YOUR OBJECTIVE:
Return exactly the lines below, starting with the one that has "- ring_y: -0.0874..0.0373" and going on through the one that has "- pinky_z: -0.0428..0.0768".
(DATA SHOWN)
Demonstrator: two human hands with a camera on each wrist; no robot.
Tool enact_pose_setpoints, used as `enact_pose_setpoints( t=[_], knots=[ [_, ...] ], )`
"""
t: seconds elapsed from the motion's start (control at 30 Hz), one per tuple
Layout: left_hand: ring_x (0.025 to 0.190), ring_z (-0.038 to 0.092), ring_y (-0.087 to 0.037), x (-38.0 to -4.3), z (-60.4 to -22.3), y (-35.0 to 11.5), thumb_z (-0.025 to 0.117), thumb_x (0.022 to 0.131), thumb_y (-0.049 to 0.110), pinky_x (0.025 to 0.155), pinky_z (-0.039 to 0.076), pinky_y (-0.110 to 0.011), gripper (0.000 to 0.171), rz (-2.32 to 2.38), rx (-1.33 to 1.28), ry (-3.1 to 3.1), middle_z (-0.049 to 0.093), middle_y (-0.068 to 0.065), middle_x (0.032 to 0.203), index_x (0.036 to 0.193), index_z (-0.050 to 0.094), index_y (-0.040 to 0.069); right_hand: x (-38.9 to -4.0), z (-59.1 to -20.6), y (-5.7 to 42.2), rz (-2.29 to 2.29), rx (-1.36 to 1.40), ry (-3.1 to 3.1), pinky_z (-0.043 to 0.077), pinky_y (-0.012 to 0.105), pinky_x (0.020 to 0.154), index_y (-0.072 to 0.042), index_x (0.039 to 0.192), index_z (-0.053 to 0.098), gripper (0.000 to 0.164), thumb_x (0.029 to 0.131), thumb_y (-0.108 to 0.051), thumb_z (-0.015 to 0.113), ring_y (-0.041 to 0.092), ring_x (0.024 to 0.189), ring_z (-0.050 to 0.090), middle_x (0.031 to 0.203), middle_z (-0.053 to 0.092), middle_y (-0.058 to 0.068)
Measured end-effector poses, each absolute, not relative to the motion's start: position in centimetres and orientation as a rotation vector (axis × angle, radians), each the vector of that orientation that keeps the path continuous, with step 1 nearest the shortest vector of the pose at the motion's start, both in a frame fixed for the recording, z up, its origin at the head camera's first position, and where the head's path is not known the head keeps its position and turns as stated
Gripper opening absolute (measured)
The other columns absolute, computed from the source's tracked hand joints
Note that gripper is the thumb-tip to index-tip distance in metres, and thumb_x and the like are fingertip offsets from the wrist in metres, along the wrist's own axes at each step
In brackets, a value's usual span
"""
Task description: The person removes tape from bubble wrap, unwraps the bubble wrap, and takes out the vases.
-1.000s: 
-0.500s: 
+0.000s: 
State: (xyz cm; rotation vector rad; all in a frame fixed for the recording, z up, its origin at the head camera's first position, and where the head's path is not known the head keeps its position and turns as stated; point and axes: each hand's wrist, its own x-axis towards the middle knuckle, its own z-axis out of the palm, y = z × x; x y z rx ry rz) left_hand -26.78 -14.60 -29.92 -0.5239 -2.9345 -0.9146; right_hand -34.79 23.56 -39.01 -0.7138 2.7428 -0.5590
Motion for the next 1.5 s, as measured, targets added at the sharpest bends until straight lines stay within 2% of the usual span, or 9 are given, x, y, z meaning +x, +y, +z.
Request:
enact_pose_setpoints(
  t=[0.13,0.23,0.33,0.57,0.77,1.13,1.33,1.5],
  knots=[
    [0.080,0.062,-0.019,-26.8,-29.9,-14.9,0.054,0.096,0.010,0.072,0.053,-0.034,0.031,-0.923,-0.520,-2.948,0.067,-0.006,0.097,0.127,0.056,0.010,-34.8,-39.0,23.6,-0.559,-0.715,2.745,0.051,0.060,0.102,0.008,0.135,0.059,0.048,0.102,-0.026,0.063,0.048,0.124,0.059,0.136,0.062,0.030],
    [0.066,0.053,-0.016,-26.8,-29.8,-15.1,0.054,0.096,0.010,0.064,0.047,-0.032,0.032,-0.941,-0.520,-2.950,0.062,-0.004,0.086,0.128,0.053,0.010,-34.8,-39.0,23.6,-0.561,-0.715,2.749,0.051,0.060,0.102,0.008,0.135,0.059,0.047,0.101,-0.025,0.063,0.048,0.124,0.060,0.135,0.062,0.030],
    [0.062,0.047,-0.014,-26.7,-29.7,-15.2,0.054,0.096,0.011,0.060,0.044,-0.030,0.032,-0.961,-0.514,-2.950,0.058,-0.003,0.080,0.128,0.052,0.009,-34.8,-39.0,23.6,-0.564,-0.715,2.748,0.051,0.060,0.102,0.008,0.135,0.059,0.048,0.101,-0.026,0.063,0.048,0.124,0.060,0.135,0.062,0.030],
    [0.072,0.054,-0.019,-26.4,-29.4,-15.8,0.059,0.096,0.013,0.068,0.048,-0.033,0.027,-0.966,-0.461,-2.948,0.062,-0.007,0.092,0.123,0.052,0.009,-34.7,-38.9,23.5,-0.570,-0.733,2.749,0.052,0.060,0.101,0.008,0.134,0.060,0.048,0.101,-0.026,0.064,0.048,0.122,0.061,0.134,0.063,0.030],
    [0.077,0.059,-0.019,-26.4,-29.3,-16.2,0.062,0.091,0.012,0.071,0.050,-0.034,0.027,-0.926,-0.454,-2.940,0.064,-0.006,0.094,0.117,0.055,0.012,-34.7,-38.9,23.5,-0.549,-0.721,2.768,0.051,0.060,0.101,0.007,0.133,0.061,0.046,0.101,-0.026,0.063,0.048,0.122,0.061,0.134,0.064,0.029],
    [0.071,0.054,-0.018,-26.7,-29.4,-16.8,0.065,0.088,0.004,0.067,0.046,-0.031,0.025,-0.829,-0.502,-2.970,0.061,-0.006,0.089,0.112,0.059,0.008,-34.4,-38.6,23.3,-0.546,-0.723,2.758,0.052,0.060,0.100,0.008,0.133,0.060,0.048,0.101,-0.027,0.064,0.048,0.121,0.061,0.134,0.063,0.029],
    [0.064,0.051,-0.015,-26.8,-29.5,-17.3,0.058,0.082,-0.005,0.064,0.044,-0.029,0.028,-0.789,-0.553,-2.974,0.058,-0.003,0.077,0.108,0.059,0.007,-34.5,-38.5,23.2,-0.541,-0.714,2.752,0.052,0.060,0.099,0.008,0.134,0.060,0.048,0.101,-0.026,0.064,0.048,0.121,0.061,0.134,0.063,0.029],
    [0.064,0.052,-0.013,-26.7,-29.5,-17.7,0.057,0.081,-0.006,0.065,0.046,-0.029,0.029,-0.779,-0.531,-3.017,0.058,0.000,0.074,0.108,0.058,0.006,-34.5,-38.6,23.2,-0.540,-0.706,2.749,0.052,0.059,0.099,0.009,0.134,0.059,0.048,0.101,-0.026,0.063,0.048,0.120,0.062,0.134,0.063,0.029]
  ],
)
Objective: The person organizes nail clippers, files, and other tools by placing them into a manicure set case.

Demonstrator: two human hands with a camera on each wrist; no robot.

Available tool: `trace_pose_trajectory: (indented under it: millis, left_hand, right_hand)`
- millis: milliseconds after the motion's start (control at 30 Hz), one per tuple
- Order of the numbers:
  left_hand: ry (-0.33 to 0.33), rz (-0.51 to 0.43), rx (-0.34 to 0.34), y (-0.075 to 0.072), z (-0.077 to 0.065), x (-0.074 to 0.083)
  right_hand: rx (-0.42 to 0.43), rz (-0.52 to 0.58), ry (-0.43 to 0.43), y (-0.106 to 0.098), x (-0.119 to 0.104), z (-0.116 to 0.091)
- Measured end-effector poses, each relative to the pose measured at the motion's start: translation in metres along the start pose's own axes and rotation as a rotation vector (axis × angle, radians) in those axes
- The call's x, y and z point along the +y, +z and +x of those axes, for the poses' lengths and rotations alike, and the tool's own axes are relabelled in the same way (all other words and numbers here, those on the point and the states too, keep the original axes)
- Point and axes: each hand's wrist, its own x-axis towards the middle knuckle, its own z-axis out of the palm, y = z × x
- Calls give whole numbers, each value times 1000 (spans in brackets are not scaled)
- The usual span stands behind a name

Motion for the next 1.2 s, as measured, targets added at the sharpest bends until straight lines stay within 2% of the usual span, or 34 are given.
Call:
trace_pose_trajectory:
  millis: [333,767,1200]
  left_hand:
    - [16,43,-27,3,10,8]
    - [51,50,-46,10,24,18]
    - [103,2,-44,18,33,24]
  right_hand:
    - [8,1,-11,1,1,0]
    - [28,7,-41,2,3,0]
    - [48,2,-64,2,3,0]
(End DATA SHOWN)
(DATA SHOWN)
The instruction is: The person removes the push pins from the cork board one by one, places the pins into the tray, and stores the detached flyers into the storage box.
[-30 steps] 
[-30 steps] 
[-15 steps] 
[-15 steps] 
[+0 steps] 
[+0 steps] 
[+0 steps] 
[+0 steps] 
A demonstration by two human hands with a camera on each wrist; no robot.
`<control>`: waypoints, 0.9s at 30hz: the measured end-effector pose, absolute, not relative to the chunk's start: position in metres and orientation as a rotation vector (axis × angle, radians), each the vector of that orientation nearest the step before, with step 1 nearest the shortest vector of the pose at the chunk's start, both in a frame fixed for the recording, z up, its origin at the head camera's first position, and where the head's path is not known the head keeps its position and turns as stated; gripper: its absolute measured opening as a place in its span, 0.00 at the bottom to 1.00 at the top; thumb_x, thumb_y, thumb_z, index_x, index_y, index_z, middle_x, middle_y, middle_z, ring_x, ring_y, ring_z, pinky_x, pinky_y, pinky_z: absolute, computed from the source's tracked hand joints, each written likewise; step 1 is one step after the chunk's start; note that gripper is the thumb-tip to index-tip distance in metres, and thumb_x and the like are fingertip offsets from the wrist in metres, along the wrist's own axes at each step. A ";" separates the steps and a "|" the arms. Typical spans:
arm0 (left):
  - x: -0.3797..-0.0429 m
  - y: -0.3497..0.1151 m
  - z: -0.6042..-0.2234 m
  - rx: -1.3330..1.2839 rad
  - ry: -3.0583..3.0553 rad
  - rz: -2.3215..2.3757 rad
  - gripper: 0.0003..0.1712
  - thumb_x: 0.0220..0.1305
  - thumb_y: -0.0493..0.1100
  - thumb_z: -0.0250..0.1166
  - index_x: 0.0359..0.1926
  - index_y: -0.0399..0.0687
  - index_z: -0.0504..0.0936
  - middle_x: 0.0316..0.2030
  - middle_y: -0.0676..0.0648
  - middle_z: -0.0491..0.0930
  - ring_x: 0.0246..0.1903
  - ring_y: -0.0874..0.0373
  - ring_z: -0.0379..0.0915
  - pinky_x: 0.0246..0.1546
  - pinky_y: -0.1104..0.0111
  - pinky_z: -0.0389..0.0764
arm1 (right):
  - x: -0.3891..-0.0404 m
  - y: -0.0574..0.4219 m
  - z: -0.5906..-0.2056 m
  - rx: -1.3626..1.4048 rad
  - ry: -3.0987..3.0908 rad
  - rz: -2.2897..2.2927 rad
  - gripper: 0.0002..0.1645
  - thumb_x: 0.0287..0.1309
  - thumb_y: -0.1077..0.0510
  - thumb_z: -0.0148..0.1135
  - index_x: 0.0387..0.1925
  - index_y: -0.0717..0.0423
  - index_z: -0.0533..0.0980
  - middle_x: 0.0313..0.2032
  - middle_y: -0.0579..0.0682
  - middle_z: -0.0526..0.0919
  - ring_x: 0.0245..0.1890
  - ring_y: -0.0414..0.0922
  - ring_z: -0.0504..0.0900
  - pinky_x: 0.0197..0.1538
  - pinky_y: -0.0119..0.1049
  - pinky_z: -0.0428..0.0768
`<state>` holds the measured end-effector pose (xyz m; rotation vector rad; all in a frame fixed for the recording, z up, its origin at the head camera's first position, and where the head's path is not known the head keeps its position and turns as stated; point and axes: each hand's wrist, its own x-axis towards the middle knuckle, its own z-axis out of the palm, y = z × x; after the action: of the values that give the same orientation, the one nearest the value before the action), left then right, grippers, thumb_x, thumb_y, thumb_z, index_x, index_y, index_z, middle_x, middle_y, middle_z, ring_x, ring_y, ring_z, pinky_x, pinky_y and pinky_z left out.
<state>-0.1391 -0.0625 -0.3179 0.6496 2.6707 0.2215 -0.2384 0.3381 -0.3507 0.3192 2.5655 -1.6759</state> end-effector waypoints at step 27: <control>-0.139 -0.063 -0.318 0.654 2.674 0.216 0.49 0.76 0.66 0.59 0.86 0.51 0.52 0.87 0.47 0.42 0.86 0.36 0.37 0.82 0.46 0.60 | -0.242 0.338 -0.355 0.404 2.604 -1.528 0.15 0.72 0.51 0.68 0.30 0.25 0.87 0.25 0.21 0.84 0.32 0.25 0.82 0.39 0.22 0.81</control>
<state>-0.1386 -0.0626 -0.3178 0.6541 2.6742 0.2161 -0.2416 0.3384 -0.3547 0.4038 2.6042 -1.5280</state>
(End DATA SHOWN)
SOLUTION TO THIS EXERCISE:
  - ring_y: -0.0874..0.0373
  - ring_z: -0.0379..0.0915
  - pinky_x: 0.0246..0.1546
  - pinky_y: -0.1104..0.0111
  - pinky_z: -0.0389..0.0764
arm1 (right):
  - x: -0.3891..-0.0404 m
  - y: -0.0574..0.4219 m
  - z: -0.5906..-0.2056 m
  - rx: -1.3626..1.4048 rad
  - ry: -3.0987..3.0908 rad
  - rz: -2.2897..2.2927 rad
  - gripper: 0.0002..0.1645
  - thumb_x: 0.0287..0.1309
  - thumb_y: -0.1077..0.0510
  - thumb_z: -0.0148..0.1135
  - index_x: 0.0387..0.1925
  - index_y: -0.0717..0.0423
  - index_z: -0.0533..0.0980
  - middle_x: 0.0313..0.2032
  - middle_y: -0.0579..0.0682
  - middle_z: -0.0526..0.0919
  - ring_x: 0.0245..0.1890
  - ring_y: -0.0414..0.0922
  - ring_z: -0.0504..0.0900
  - pinky_x: 0.0197..0.1538
  - pinky_y: -0.0119..0.1049
  - pinky_z: -0.0428..0.0768

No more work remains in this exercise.